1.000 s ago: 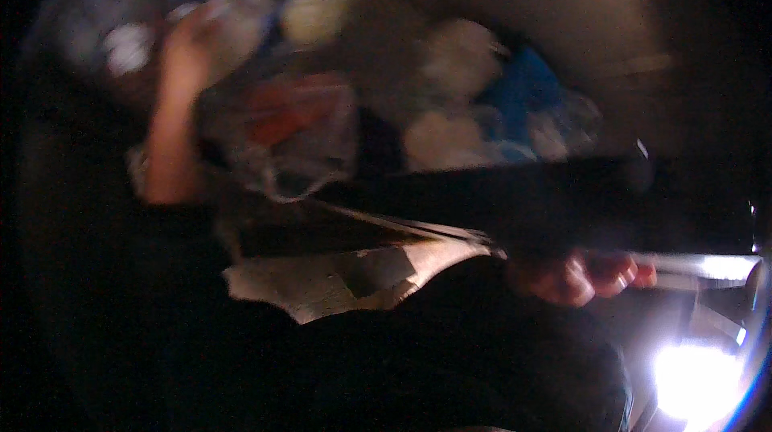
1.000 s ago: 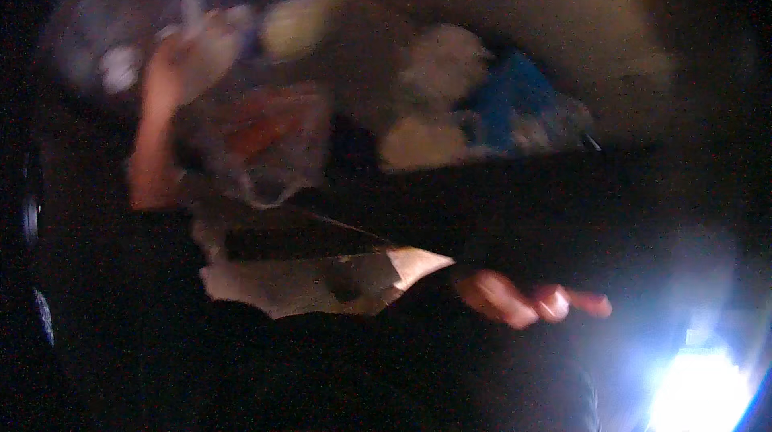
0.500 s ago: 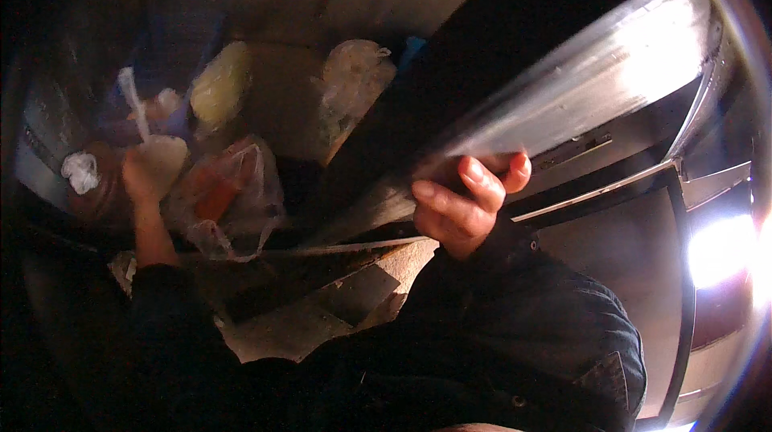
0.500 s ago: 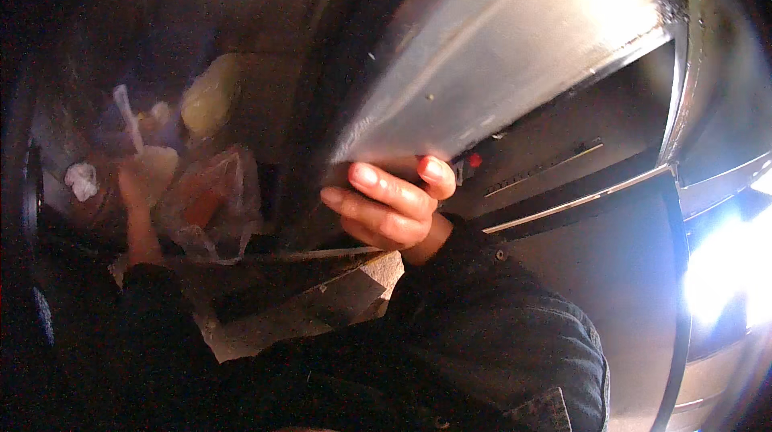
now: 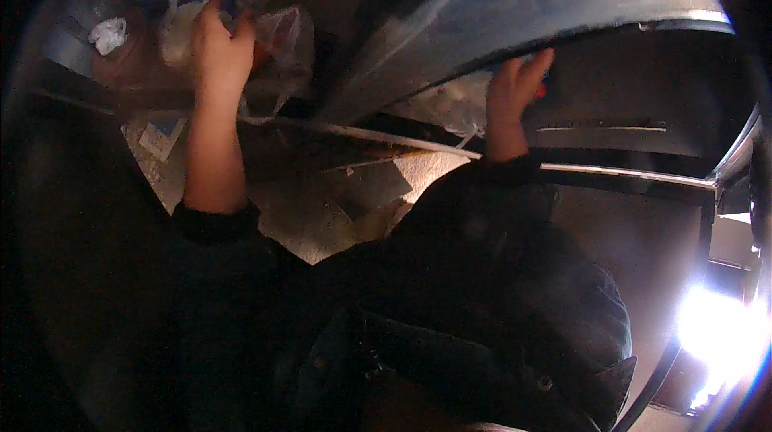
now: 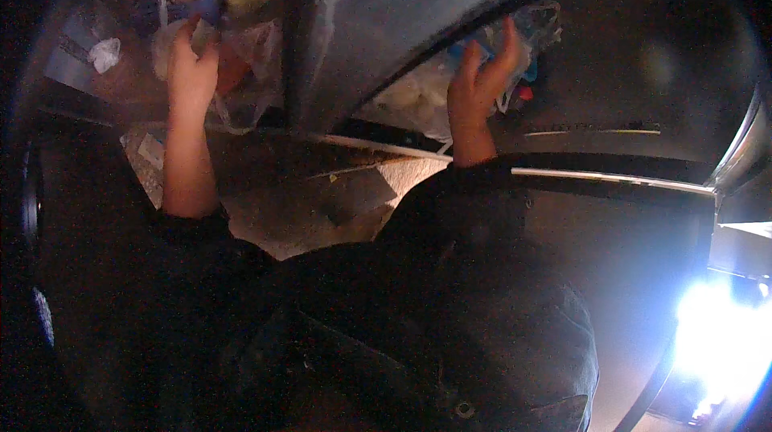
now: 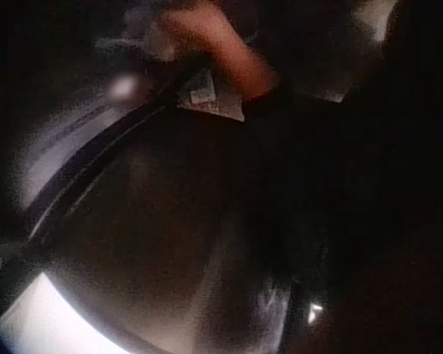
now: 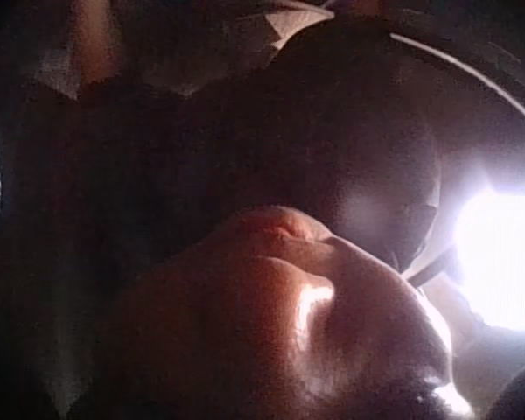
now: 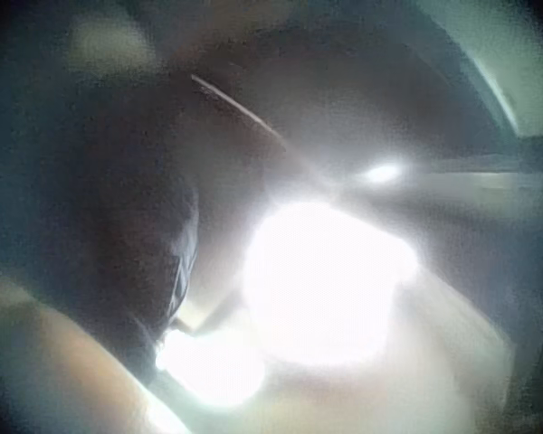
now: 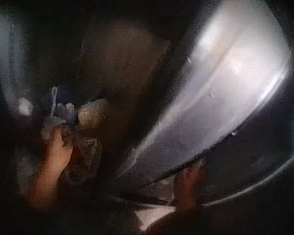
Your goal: The person organizes vegetables inside a refrigerator. They move plastic bags containing carrots and other produce, wipe the interior surface with a purple cloth, and rearrange items on the shelves.
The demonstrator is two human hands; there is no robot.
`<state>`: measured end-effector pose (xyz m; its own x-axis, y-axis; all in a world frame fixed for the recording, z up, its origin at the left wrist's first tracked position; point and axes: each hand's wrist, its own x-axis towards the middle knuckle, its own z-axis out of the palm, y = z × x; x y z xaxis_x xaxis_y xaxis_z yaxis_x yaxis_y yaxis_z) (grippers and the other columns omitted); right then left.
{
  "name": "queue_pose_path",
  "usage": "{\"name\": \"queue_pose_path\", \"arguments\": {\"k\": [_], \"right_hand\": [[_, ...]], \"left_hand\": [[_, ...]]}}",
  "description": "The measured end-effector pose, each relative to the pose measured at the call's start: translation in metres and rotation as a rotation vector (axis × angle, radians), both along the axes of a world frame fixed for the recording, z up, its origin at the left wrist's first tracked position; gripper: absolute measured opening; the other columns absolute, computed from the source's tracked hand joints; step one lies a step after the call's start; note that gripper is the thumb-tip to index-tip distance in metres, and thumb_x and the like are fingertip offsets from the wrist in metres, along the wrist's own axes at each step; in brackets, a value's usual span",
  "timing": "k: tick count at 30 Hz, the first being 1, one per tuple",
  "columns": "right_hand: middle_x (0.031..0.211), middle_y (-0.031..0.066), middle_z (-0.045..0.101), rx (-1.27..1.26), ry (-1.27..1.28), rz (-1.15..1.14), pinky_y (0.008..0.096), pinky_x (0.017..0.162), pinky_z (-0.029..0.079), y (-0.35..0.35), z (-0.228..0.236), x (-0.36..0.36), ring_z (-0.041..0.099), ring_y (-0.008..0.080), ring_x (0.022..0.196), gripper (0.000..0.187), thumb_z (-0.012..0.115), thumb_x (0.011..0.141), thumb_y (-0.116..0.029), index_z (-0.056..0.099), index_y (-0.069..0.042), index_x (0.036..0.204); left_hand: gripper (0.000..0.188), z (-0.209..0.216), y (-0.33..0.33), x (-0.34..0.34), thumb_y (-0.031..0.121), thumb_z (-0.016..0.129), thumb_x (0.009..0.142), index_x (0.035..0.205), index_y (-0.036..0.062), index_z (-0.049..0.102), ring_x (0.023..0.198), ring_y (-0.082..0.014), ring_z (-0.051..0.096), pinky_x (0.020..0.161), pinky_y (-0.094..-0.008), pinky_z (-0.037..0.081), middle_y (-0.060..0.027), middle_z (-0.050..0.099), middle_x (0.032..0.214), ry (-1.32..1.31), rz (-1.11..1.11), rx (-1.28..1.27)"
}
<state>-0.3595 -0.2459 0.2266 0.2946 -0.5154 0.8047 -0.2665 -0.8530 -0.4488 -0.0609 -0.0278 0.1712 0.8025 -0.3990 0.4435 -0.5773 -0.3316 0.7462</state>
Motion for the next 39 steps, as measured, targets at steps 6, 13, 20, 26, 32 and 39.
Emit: {"name": "queue_pose_path", "arguments": {"k": [6, 13, 20, 26, 32, 39], "right_hand": [[0.118, 0.0183, 0.058, 0.100, 0.592, -0.148, 0.0384, 0.095, 0.041, -0.061, -0.104, -0.004, 0.054, 0.0344, 0.111, 0.035, 0.057, 0.086, -0.020, 0.056, -0.003, 0.117], [0.112, 0.0205, 0.060, 0.498, 0.710, 0.391, 0.0435, 0.091, 0.044, 0.006, -0.170, 0.051, 0.057, 0.0360, 0.104, 0.040, 0.062, 0.080, -0.027, 0.059, -0.006, 0.114], [0.109, 0.0189, 0.061, 0.166, 1.161, -0.013, 0.0463, 0.092, 0.043, 0.013, -0.176, 0.030, 0.057, 0.0350, 0.105, 0.055, 0.071, 0.070, -0.036, 0.060, -0.005, 0.114], [0.100, 0.0181, 0.063, 0.125, 1.295, -0.095, 0.0477, 0.087, 0.046, -0.001, -0.121, 0.038, 0.060, 0.0348, 0.097, 0.052, 0.074, 0.066, -0.037, 0.065, -0.005, 0.106], [0.103, 0.0187, 0.062, 0.138, 1.024, 0.055, 0.0407, 0.085, 0.048, -0.015, -0.125, 0.106, 0.061, 0.0340, 0.094, 0.035, 0.061, 0.078, -0.022, 0.063, -0.006, 0.109], [0.106, 0.0154, 0.062, 0.265, 1.050, 0.164, 0.0411, 0.088, 0.047, 0.002, -0.164, 0.107, 0.060, 0.0313, 0.098, 0.037, 0.058, 0.082, -0.026, 0.059, -0.007, 0.113]], "left_hand": [[0.041, -0.015, 0.010, -0.050, 0.018, 0.063, 0.086, 0.119, -0.0020, 0.051, 0.099, -0.0224, 0.059, 0.086, -0.0333, 0.046, -0.0156, 0.059, 0.112, 0.332, -0.223, -0.227], [0.041, -0.011, 0.032, -0.069, 0.008, 0.056, 0.090, 0.129, 0.0002, 0.044, 0.112, -0.0210, 0.053, 0.097, -0.0319, 0.040, -0.0137, 0.053, 0.124, 0.457, -0.316, -0.222], [0.045, 0.013, 0.016, -0.096, 0.007, 0.052, 0.092, 0.134, -0.0017, 0.038, 0.119, -0.0201, 0.047, 0.101, -0.0313, 0.035, -0.0133, 0.048, 0.130, 0.501, -0.557, -0.222], [0.048, 0.000, 0.025, -0.098, 0.006, 0.051, 0.092, 0.137, -0.0017, 0.035, 0.116, -0.0189, 0.047, 0.101, -0.0312, 0.033, -0.0113, 0.049, 0.128, 0.541, -0.597, -0.263], [0.040, 0.021, 0.015, -0.117, 0.009, 0.053, 0.092, 0.130, -0.0006, 0.043, 0.114, -0.0199, 0.048, 0.099, -0.0332, 0.036, -0.0101, 0.051, 0.126, 0.578, -0.570, -0.056], [0.063, 0.018, 0.015, -0.111, 0.007, 0.067, 0.080, 0.135, -0.0001, 0.036, 0.119, -0.0243, 0.046, 0.102, -0.0341, 0.033, -0.0133, 0.048, 0.128, 0.470, -0.637, -0.292]]}}
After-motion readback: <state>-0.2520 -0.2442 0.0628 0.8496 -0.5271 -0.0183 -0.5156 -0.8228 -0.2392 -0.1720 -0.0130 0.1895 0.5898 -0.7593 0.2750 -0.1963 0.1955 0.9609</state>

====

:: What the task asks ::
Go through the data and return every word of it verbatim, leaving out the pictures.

:: The answer ::
1.000 s ago: 
1.000 s ago: 
0.500 s ago: 
0.500 s ago: 
now: 
now: 
now: 
now: 
now: 
now: 
Your goal: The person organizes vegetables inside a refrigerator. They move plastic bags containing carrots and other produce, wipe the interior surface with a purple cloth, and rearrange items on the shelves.
The demonstrator is two human hands; there is no robot.
`<state>`: measured end-effector pose (xyz m; its own x-axis, y-axis; all in a world frame fixed for the recording, z up, its origin at the left wrist's first tracked position; point and axes: each hand's wrist, its own x-axis towards the middle knuckle, its own z-axis out of the palm, y = z × x; x y z xaxis_x xaxis_y xaxis_z yaxis_x yaxis_y yaxis_z) (grippers and the other columns omitted); right then left.
{
  "name": "queue_pose_path",
  "usage": "{\"name\": \"queue_pose_path\", \"arguments\": {\"k\": [_], \"right_hand\": [[_, ...]], \"left_hand\": [[_, ...]]}}",
  "description": "The measured end-effector pose, each relative to the pose measured at the call's start: translation in metres and rotation as a rotation vector (axis × angle, radians), both along the axes of a world frame fixed for the recording, z up, its origin at the left wrist's first tracked position; gripper: absolute measured opening; the other columns absolute, computed from the source's tracked hand joints; step one lies a step after the call's start; note that gripper is the thumb-tip to index-tip distance in metres, and thumb_x and the like are fingertip offsets from the wrist in metres, along the wrist's own axes at each step; in brackets, a value's usual span",
  "timing": "k: tick count at 30 Hz, the first being 1, one per tuple",
  "columns": "right_hand: middle_x (0.031..0.211), middle_y (-0.031..0.066), middle_z (-0.045..0.101), rx (-1.27..1.26), ry (-1.27..1.28), rz (-1.15..1.14), pinky_y (0.008..0.096), pinky_x (0.017..0.162), pinky_z (-0.029..0.079), y (-0.35..0.35), z (-0.228..0.236), x (-0.36..0.36), ring_z (-0.041..0.099), ring_y (-0.008..0.080), ring_x (0.022..0.196), gripper (0.000..0.187), thumb_z (-0.012..0.115), thumb_x (0.011..0.141), thumb_y (-0.116..0.029), index_z (-0.056..0.099), index_y (-0.069..0.042), index_x (0.036..0.204); left_hand: gripper (0.000..0.188), z (-0.209..0.216), y (-0.33..0.33), x (-0.34..0.34), thumb_y (-0.031..0.121), thumb_z (-0.016..0.129), thumb_x (0.009..0.142), index_x (0.035..0.205), index_y (-0.036..0.062), index_z (-0.049..0.102), ring_x (0.023..0.198), ring_y (-0.082..0.014), ring_z (-0.051..0.096), pinky_x (0.020..0.161), pinky_y (-0.094..-0.008), pinky_z (-0.037..0.081), middle_y (-0.060..0.027), middle_z (-0.050..0.099), middle_x (0.032..0.214), ry (-1.32..1.31), rz (-1.11..1.11), rx (-1.28..1.27)"
}
<state>-0.3595 -0.2459 0.2266 0.2946 -0.5154 0.8047 -0.2665 -0.8530 -0.4488 -0.0609 -0.0278 0.1712 0.8025 -0.3990 0.4435 -0.5773 -0.3316 0.7462</state>
Motion for the next 39 steps, as measured, targets at steps 6, 13, 20, 26, 32 and 39.
Emit: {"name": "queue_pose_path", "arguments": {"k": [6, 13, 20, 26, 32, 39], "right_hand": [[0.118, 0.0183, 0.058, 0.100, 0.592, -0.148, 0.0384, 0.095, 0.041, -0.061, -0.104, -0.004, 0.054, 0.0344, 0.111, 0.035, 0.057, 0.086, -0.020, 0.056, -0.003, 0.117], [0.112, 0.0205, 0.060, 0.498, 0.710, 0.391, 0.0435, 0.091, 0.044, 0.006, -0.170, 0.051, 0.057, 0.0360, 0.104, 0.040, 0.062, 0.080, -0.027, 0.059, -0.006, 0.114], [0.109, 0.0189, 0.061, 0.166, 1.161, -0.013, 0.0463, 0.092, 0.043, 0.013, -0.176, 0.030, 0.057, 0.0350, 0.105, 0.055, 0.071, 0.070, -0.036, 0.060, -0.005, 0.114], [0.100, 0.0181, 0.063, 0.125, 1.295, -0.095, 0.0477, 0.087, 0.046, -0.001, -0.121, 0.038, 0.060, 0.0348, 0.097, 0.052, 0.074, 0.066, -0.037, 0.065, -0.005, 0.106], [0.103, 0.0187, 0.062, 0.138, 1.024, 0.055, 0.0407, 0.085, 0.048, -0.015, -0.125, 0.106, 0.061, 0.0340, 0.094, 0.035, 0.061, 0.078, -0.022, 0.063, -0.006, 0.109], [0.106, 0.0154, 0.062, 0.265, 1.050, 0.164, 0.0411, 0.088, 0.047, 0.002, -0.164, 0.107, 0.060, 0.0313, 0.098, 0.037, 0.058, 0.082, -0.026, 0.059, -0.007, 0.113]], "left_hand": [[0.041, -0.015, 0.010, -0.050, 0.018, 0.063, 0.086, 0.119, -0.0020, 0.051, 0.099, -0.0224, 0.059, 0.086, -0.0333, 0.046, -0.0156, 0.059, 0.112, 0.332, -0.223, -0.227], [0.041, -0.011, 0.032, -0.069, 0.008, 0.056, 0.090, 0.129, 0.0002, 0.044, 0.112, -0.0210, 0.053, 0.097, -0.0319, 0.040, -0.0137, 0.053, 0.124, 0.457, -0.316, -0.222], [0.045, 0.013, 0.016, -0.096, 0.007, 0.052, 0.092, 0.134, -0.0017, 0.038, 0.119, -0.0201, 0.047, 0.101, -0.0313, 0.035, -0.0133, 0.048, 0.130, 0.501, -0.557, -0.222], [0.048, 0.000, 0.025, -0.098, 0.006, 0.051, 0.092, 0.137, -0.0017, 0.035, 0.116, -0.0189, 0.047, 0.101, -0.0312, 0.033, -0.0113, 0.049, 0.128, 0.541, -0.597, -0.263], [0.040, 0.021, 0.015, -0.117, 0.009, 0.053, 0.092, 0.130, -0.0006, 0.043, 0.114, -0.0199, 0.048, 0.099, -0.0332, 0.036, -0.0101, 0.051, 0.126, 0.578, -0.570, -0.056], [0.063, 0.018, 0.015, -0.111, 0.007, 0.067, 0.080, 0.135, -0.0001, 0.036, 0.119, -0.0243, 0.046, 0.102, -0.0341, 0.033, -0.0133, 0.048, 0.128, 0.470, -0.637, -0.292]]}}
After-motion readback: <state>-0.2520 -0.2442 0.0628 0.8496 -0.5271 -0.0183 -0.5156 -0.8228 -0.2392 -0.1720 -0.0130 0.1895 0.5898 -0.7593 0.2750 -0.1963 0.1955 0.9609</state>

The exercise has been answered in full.